Merhum Mehmet Serhan Tayşi ağabeyimiz hem bu tarihi kütüphane hakkında hem de Ali Emiri Efendi konusunda tam bir derya idi. Sadece bu kadar mı, o aynı zamanda kültür tarihimizi ve bu tarihe isimlerini altın harflerle yazdıran önemli şahsiyetleri çok iyi tanıyordu. Ayrıca tam bir sohbet üstadı idi. Kısacası Ali Emiri Efendi’nin hayrülhalefi idi. Bütün bu özelliklere ve güzelliklere sahip olduğu için hatıralarını bir an önce yazmasını çok istiyordum. Nitekim bu bahsi birkaç defa kendisine açtım ama her seferinde çok istemesine rağmen sağlığının buna izin vermediğini belirtti.

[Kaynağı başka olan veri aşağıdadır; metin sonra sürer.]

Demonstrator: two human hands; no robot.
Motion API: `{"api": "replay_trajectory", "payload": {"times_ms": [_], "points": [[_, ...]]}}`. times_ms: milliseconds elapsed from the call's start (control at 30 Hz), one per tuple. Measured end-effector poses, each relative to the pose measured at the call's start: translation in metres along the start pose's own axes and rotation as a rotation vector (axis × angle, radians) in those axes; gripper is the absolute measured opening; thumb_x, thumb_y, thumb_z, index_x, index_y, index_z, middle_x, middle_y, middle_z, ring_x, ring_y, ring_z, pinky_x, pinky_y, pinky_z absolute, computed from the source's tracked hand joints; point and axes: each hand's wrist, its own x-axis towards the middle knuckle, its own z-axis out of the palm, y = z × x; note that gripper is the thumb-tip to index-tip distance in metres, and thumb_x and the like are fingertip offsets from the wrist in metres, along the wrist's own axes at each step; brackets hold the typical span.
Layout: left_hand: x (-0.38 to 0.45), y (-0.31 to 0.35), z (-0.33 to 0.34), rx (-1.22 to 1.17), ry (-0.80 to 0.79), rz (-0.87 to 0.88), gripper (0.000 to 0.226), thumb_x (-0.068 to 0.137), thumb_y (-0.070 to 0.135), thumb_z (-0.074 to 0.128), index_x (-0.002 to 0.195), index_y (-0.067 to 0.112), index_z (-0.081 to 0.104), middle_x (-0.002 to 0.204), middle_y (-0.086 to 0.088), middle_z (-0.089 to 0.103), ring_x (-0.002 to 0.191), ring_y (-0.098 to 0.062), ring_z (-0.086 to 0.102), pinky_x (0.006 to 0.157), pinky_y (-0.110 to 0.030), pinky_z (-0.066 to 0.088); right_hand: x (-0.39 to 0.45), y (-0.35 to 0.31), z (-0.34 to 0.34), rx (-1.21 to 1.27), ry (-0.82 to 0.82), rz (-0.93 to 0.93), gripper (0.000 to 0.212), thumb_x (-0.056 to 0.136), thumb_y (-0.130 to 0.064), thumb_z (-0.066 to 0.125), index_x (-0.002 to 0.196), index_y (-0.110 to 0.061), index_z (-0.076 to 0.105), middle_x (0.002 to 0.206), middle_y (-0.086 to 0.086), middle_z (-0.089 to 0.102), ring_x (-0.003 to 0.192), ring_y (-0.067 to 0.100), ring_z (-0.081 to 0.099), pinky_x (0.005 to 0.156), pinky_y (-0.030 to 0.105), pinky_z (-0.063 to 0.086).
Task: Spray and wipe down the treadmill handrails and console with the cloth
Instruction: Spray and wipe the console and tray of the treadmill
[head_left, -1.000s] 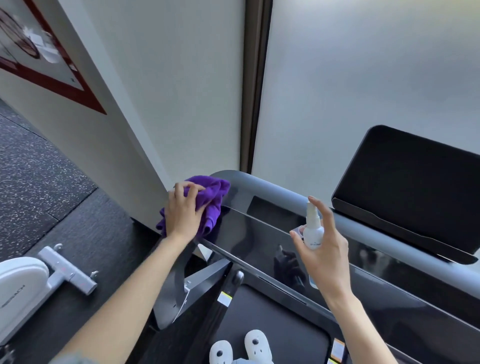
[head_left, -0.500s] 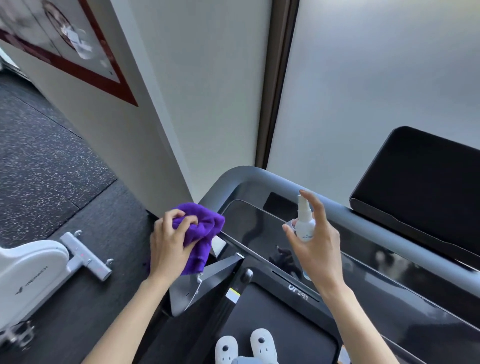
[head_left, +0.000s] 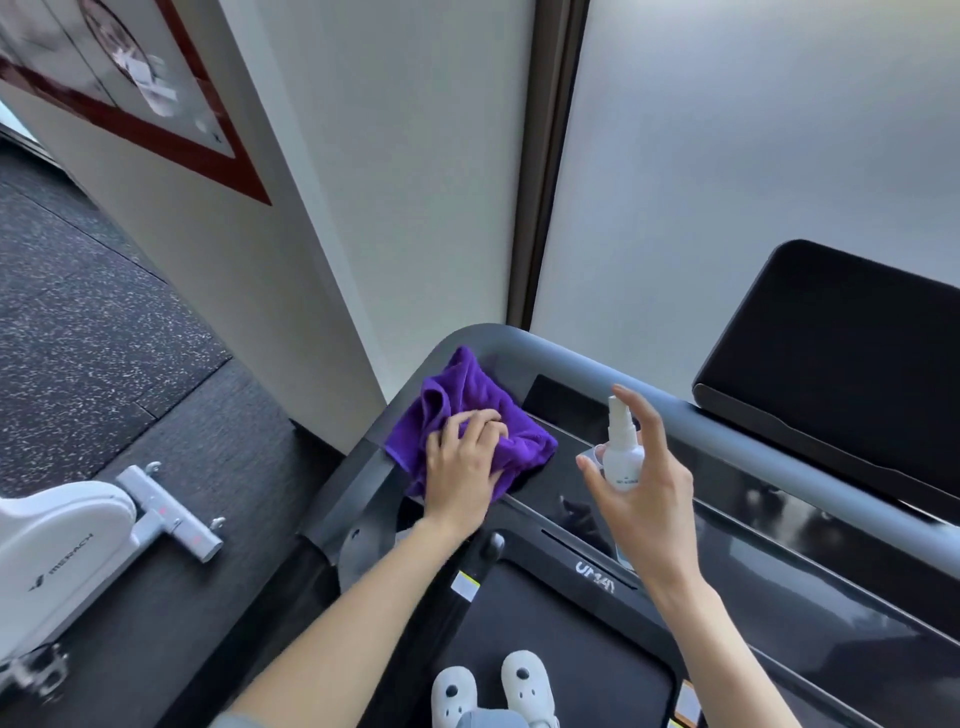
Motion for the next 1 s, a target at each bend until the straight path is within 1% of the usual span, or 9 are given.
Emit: {"api": "replay_trajectory", "payload": {"times_ms": [200,433,467,567,633,733,867,933,1000], "points": [[0.001,0.011,0.018,-0.013,0.024,-0.064,0.046,0.06,0.02,0.087,0.099,0.022,0.063,0.12,0.001,0.06,0.114,-0.029,0.055,0.083,-0.049,0.046,-0.001,0.007,-0.014,-0.013,0.04,0.016,0.076,0.08,-0.018,0.076,0.135,-0.053,0.036,0.081,-0.017,0.067,0.073,0.009,0.064,0.069,0.013,0.047],[0.034,0.026,0.024,0.031,0.011,-0.212,0.035,0.081,0.038,0.073,0.11,0.023,0.061,0.124,-0.006,0.053,0.116,-0.033,0.046,0.085,-0.049,0.041,-0.001,0.017,-0.033,-0.029,0.071,0.06,0.073,0.081,-0.013,0.075,0.135,-0.046,0.039,0.081,-0.013,0.068,0.079,0.007,0.063,0.074,0.003,0.042],[0.028,0.03,0.024,-0.004,0.02,-0.205,0.034,0.079,0.038,0.074,0.107,0.023,0.063,0.121,-0.005,0.055,0.113,-0.033,0.048,0.083,-0.047,0.041,-0.003,0.017,-0.033,-0.028,0.073,0.065,0.073,0.081,-0.013,0.075,0.135,-0.045,0.039,0.081,-0.012,0.068,0.079,0.007,0.063,0.074,0.004,0.043],[-0.001,0.057,0.032,-0.079,0.045,-0.045,0.037,0.068,0.035,0.081,0.099,0.028,0.063,0.112,0.001,0.058,0.104,-0.029,0.053,0.08,-0.043,0.041,-0.007,0.017,-0.035,-0.024,0.069,0.062,0.073,0.081,-0.013,0.076,0.136,-0.044,0.038,0.078,-0.008,0.068,0.074,0.016,0.064,0.073,0.023,0.052],[-0.012,0.071,0.038,-0.102,0.042,0.035,0.041,0.064,0.031,0.084,0.098,0.03,0.061,0.11,0.002,0.058,0.103,-0.028,0.053,0.081,-0.044,0.042,-0.01,0.019,-0.037,-0.032,0.063,0.052,0.075,0.081,-0.014,0.077,0.136,-0.045,0.037,0.077,-0.005,0.067,0.071,0.019,0.063,0.073,0.017,0.051],[0.02,0.059,0.039,-0.07,0.06,-0.096,0.041,0.068,0.025,0.083,0.103,0.026,0.061,0.117,-0.008,0.053,0.111,-0.035,0.048,0.086,-0.051,0.038,-0.011,0.024,-0.043,-0.018,0.067,0.056,0.075,0.081,-0.011,0.076,0.137,-0.045,0.037,0.078,-0.01,0.068,0.073,0.013,0.065,0.076,0.003,0.042],[0.082,0.039,0.035,-0.109,0.033,-0.32,0.038,0.089,0.044,0.061,0.119,0.02,0.054,0.132,-0.014,0.04,0.121,-0.037,0.034,0.095,-0.053,0.03,-0.014,0.027,-0.055,-0.01,0.097,0.072,0.074,0.081,-0.011,0.075,0.136,-0.046,0.039,0.078,-0.014,0.068,0.072,0.011,0.064,0.073,0.01,0.046],[0.084,0.046,0.033,-0.144,0.048,-0.349,0.039,0.089,0.046,0.06,0.116,0.018,0.055,0.13,-0.015,0.042,0.12,-0.039,0.036,0.093,-0.053,0.032,-0.017,0.029,-0.059,-0.006,0.112,0.076,0.074,0.081,-0.01,0.075,0.135,-0.046,0.039,0.078,-0.013,0.067,0.072,0.012,0.064,0.072,0.014,0.048],[0.067,0.054,0.032,-0.079,0.056,-0.279,0.038,0.085,0.042,0.068,0.111,0.016,0.059,0.125,-0.016,0.048,0.113,-0.04,0.042,0.084,-0.051,0.039,-0.02,0.032,-0.06,-0.011,0.117,0.084,0.074,0.081,-0.01,0.075,0.135,-0.046,0.039,0.077,-0.014,0.067,0.074,0.01,0.064,0.071,0.012,0.048]]}}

Bir iş başarıyla gerçekleştirilecekse elbette onun bir yolu yöntemi vardı ve meşruiyet içinde çare tükenmezdi. Sonunda hamdolsun, bu çareyi de bulduk. Şimdilerde Yeni Şafak gazetesinde köşe yazarı olan, ayrıca Derin Tarih dergisinin genel yayın yönetmenliğini yapan Taha Kılınç’la Serhan Bey’i tanıştırdım. Bu çalışkan ve her anlamıyla düzgün delikanlı Serhan Tayşi Bey’in hatıralarının kitaplaşmasını sağladı. “Ali Emiri’nin İzinde” adıyla ve 608 sayfa olarak kisve-i tab’a bürünen bu hatıra kitabının önsözünde Taha Kılınç, bizim çorbadaki tuzumuzdan şöyle söz ediyor: “Her şey, kıymetli tarihçi Dursun Gürlek Bey ile Bayezid’deki Çınaraltı’nda sohbet ederken başladı. Laf nasıl oraya geldi bilmiyorum. Mehmed Tayşi’den sitayişle bahsetti Dursun Bey. Bilgisinin ve tecrübesinin derinliğinden, insan olarak kumaşının ne kadar sağlam olduğundan…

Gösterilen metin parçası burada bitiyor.